Jacob Bergsma

A new generation of starch products as excipient in pharmaceutical tablets. I. Preparation and binding properties of high surface area potato starch products

A new pharmaceutical excipient with a high binding capacity was prepared from potato starch by enzymatic degradation, followed by suitable dehydration of the precipitated and filtered retrograded starch to produce high specific surface area products. Thermal dehydration methods like drying at room or elevated temperature and spray-drying resulted in particulate solids with low specific surface area, as measured by nitrogen adsorption, and low compactibility. Both freeze-drying and chemical desiccation, like washing with ethanol or acetone, produced powders with strongly increased specific surface area and increased binding capacity. The compactibility of the final products showed a positive correlation with the specific surface area, changing at high surface areas into constant compactibility. Moreover, the binding capacity appeared to increase with the moisture content of the products.
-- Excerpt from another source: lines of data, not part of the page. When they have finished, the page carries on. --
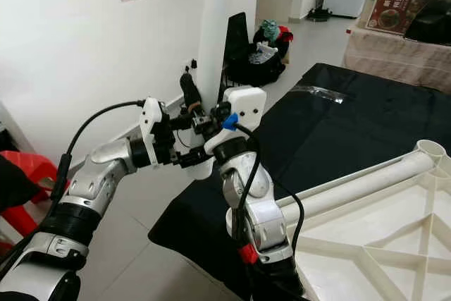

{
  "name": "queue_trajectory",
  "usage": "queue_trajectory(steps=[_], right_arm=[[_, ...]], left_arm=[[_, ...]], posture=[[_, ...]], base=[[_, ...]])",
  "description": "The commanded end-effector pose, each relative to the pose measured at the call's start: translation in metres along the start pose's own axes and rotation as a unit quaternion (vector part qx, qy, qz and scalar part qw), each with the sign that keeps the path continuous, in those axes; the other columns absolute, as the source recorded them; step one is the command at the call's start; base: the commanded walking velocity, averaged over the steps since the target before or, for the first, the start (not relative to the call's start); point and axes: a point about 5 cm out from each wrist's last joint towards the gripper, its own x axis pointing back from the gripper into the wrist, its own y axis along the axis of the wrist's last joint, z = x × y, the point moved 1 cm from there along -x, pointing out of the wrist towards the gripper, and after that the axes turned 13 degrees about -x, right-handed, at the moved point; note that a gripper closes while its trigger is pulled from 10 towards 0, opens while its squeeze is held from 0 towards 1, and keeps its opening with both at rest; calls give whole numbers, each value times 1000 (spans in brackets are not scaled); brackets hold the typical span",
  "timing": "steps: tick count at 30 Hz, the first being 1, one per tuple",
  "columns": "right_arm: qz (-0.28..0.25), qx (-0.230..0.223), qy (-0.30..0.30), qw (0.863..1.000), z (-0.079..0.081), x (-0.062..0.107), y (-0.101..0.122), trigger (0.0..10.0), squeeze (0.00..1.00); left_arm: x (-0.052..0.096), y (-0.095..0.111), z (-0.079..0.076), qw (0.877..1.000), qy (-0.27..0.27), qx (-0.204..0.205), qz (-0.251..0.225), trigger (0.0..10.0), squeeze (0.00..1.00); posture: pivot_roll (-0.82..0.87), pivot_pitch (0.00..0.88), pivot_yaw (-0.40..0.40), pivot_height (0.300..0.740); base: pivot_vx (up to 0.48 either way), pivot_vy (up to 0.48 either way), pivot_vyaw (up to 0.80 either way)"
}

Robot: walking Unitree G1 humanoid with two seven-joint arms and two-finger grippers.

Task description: Building children table

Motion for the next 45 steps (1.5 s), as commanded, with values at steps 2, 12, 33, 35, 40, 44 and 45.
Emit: queue_trajectory(steps=[2, 12, 33, 35, 40, 44, 45], right_arm=[[-17, -6, 33, 999, 14, -5, 7, 10000, 86], [-43, -4, 38, 998, 16, -14, 19, 10000, 90], [71, -35, 8, 997, -4, -3, -2, 10000, 1000], [106, -52, 1, 993, -6, 0, -11, 10000, 1000], [178, -105, -38, 978, -9, 6, -37, 10000, 1000], [183, -120, -67, 974, -12, 3, -43, 10000, 1000], [183, -120, -67, 974, -12, 3, -43, 10000, 1000]], left_arm=[[-3, -2, 4, 1000, 2, -1, 6, 10000, 0], [2, -18, 0, 999, 9, 2, 33, 0, 0], [26, -27, 1, 994, -31, -70, 74, 706, 0], [30, -28, 0, 992, -44, -86, 82, 863, 0], [39, -32, -3, 983, -89, -123, 106, 1373, 0], [40, -33, -6, 981, -101, -125, 108, 1373, 0], [40, -33, -6, 981, -101, -125, 108, 1373, 0]], posture=[[-31, 0, 24, 740], [-27, 0, 23, 740], [-16, 0, 16, 740], [-16, 0, 16, 740], [4, 0, 6, 740], [8, 0, 2, 740], [8, 0, 2, 740]], base=[[0, 0, 0], [0, 0, 0], [0, 0, 0], [0, 0, 0], [0, 0, 0], [0, 0, 0], [0, 0, 0]])
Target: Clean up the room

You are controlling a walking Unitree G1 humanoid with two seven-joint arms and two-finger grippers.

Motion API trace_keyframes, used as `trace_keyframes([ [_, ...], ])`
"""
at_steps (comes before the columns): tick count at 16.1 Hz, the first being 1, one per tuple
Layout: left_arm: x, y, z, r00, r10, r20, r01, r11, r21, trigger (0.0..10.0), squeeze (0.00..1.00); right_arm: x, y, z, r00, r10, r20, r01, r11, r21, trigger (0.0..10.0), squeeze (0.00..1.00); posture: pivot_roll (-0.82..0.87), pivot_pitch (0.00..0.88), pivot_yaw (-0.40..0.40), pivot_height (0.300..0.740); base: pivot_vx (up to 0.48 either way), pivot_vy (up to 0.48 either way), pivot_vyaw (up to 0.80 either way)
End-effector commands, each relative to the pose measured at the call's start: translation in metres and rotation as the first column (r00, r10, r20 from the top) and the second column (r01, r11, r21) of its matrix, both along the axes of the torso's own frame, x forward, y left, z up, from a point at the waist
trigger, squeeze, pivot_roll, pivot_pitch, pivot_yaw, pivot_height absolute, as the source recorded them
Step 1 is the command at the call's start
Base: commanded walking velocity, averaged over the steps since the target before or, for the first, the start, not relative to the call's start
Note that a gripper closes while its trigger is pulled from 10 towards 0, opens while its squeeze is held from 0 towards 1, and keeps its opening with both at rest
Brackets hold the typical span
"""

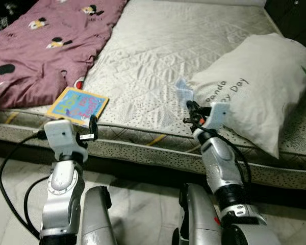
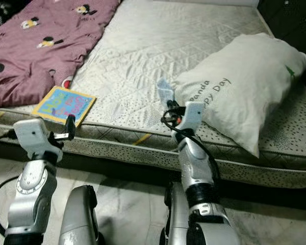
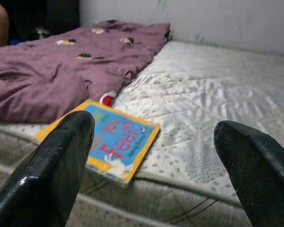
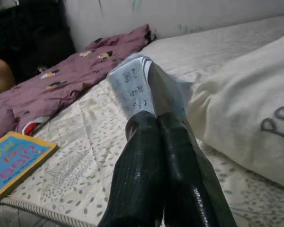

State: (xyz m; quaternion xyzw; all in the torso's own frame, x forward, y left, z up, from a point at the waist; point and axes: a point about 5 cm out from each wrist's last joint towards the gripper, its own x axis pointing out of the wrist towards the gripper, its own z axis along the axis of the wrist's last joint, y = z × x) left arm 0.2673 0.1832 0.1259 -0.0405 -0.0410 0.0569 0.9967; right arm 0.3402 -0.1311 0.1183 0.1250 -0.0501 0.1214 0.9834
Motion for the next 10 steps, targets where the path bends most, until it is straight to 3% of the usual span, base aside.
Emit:
trace_keyframes([
  [1, 0.002, 0.001, -0.003, 1.000, -0.005, -0.002, 0.005, 1.000, 0.005, 10.0, 0.00, 0.000, 0.003, 0.014, 0.998, 0.037, 0.044, -0.038, 0.999, 0.010, 10.0, 0.00, 0.02, 0.000, 0.004, 0.542, 0.000, 0.000, 0.00],
  [10, -0.003, 0.000, -0.016, 0.999, -0.026, -0.020, 0.026, 1.000, 0.010, 10.0, 0.00, -0.009, 0.007, 0.019, 0.999, 0.046, 0.025, -0.047, 0.998, 0.040, 10.0, 0.00, 0.02, 0.000, 0.016, 0.647, 0.000, 0.000, 0.00],
])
A new generation of starch products as excipient in pharmaceutical tablets. II. High surface area retrograded pregelatinized potato starch products in sustained-release tablets

Abstract A new linear short-chain starch product was prepared by gelatinization of potato starch followed by enzymatic degradation, precipitation (retrogradation) and filtration. A high specific surface area was subsequently created by washing with ethanol or acetone or freeze-drying. Tablets compressed from a mixture containing the starch product and 30% theophylline at a force of at least 15 kN showed no disintegration and an almost constant (zero-order) sustained drug release. The delivery from these non-porous tablets proved to be a swelling-controlled solvent-activated mechanism, as was confirmed by the slow penetration of a solvent front into the tablet. Drug release proved to be not affected by the incorporation of magnesium stearate into the tablet or the presence of α-amylase in the dissolution medium, both features in contrast to similar tablets compressed from conventional pregelatinized starches, which were prepared by gelatinization followed directly by thermic dehydration. A specific surface area of 1.5 m2/g proved to be a prerequisite for the starch product to control drug release. A high surface area (linear long-chain) amylose product showed a sustained but less linear release profile. Branched short and long-chain products with a high surface area produced disintegrating tablets and are therefore not able to control drug release.
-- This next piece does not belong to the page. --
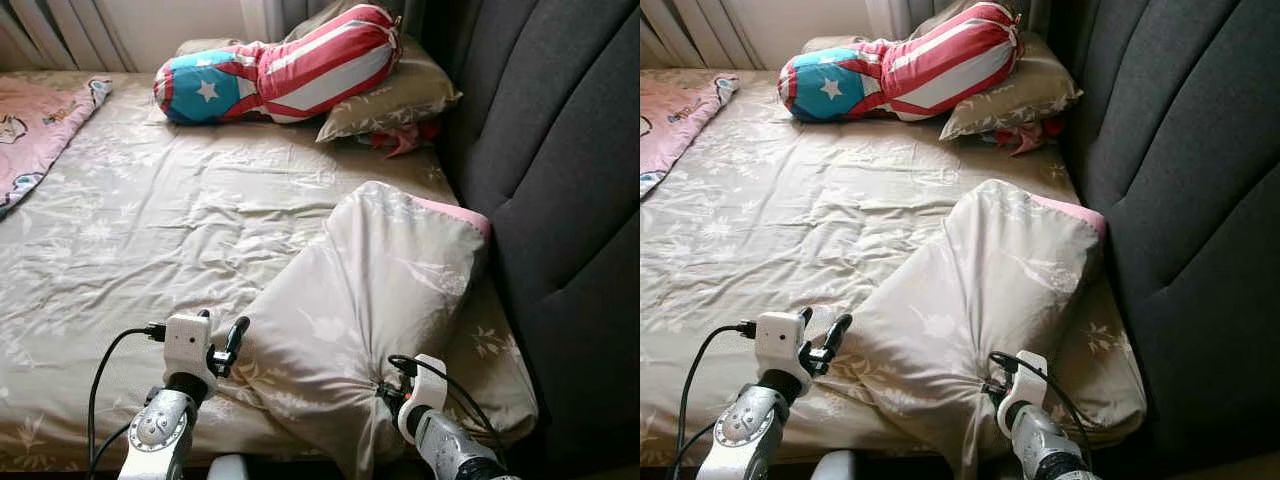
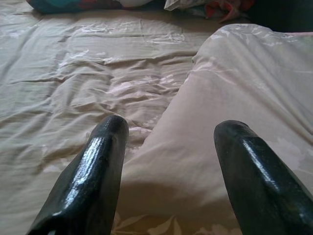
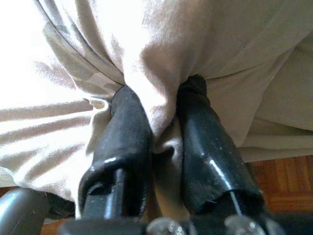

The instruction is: Clean up the room

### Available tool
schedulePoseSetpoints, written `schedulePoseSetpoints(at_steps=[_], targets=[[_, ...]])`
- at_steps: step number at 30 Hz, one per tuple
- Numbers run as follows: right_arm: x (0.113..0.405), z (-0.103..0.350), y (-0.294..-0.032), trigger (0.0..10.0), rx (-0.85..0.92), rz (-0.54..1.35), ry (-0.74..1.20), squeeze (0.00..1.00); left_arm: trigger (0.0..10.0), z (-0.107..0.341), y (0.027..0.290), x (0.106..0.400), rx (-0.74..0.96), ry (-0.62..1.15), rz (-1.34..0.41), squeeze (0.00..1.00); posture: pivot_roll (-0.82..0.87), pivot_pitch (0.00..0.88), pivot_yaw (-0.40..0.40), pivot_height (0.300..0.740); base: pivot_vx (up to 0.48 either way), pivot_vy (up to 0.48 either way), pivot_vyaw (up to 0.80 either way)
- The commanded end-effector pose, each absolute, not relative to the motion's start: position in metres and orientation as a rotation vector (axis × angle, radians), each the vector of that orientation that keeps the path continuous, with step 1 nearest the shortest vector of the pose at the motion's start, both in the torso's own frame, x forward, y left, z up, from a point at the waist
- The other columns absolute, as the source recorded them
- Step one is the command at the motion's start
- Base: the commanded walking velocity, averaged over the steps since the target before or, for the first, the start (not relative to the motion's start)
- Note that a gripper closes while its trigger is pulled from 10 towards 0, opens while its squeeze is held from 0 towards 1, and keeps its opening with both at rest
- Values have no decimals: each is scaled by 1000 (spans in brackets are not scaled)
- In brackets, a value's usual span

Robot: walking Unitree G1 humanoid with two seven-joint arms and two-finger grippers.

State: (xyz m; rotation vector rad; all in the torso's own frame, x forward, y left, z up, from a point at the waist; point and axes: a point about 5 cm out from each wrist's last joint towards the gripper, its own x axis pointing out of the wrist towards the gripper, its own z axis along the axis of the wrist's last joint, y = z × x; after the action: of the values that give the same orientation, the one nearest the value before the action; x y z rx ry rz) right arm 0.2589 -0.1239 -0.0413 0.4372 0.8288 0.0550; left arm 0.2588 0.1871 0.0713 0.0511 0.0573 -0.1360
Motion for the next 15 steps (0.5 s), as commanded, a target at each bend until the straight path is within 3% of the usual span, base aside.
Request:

A new generation starch product as excipient in pharmaceutical tablets. III. Parameters affecting controlled drug release from tablets based on high surface area retrograded pregelatinized potato starch

This paper describes the general applicability of a new pregelatinized starch product in directly compressible controlled-release matrix systems. It was prepared by enzymatic degradation of potato starch followed by precipitation (retrogradation), filtration and washing with ethanol. The advantages of the material include ease of tablet preparation, the potential of a constant release rate (zero-order) for an extended period of time and the possibility to incorporate high percentages of drugs with different physicochemical properties. Constant release profiles are the result of solvent penetration into the tablet. For theophylline as test drug, constant release profiles could be realized up to a drug content of 75%. This illustrates the possibility to control the release of highly dosed drugs. Release rates from retrograded pregelatinized starch tablets can be enhanced or decreased to the desired profile by different parameters, like geometries of the tablet, compaction force and the incorporation of additional excipients. For procaine HCl it is demonstrated that larger tablets show slower release rates. The incorporation of soluble excipients like lactose and mannitol results for paracetamol in enhanced release rates. The delivery of bases and their salts can be modified by the incorporation of organic acid or alkaline excipients, as is demonstrated for lidocaine and procaine HCl.